Several dozen people stood around, none over forty. You should realize that shooting a movie is dull work. Actual filming takes up perhaps two percent of the day. The remainder involves setting up, technical changes, errands, and standing around. Almost everyone spends most of the day waiting. Everyone looks forward to lunch. I also attracted attention, being far older and much better dressed.

Earaches are easy. I followed a young man into the empty 1950s diner, made the diagnosis, handed over medicine, and took my leave.

As usual, one aspect of the experience seemed strange. The assistant who had phoned and greeted me on my arrival was a young, attractive woman. Other attractive women were setting up the lunch buffet. Almost every actress in costume was beautiful; there were no exceptions for those in street clothes.

Who was hiring for this project…? Some creepy frat guy?

In fact, film sets resemble a Brave-New-World culture where every human is prefabricated. While a well-designed male has many features, everyone knows that the perfect woman is…well….

All this is essential because movies reproduce this bizarre world.

During an episode of the fine TV series, Breaking Bad, I blinked at the sight of a young prostitute, meth addict. She was skeletally skinny with bad teeth and a terrible complexion.

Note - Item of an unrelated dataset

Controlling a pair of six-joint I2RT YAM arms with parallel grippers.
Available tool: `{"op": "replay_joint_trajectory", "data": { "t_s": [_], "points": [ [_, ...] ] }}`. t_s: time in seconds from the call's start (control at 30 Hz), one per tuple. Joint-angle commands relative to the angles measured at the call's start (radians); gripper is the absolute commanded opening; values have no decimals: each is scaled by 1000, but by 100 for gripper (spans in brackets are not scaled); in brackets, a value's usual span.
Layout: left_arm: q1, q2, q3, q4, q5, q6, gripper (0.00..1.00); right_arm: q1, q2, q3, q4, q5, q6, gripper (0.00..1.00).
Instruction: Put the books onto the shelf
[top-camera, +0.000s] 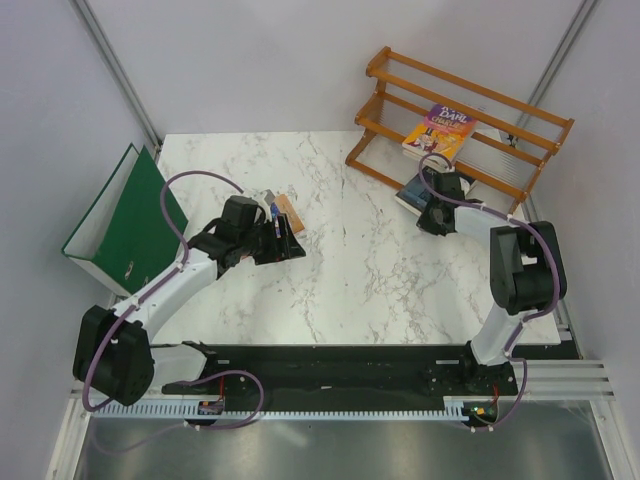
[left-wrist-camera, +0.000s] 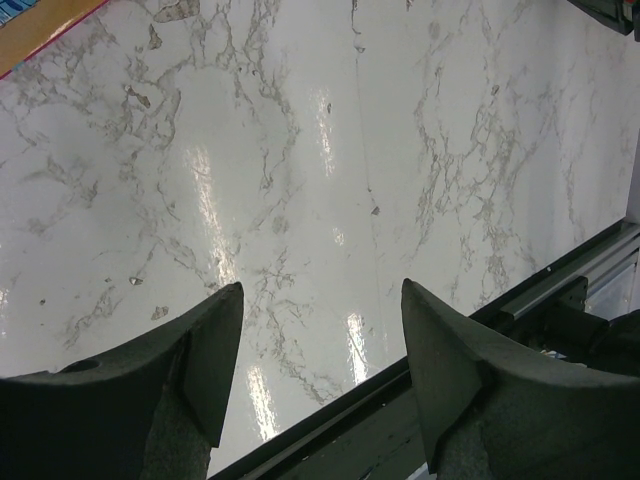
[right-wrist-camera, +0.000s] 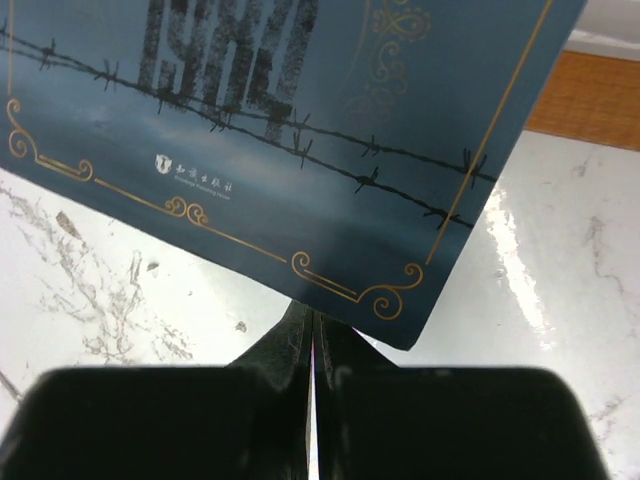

She looked horrible, but I was delighted because that’s what a real-life hooker, meth addict looks like. Movie prostitutes, no matter how cheap or unhealthy, look pretty. Movie women dying of cancer remain beautiful to the end. Take your eyes off the action and observe the background of any movie – the passersby on the street, the revelers at a party, every student in the sorority, other customers at the restaurant – all the women are lovely. In a supreme irony, I read an article in which a TV star describes the agonies of makeup before each shoot. She plays “Ugly Betty,” but, of course, she’s beautiful.

My wife is beginning to “shush” me at the movies when I point out absurdities.

“There must be fifty women in that lecture hall. They all look like movie stars!!”

No one else seems to notice, so this is probably my own oddball perception.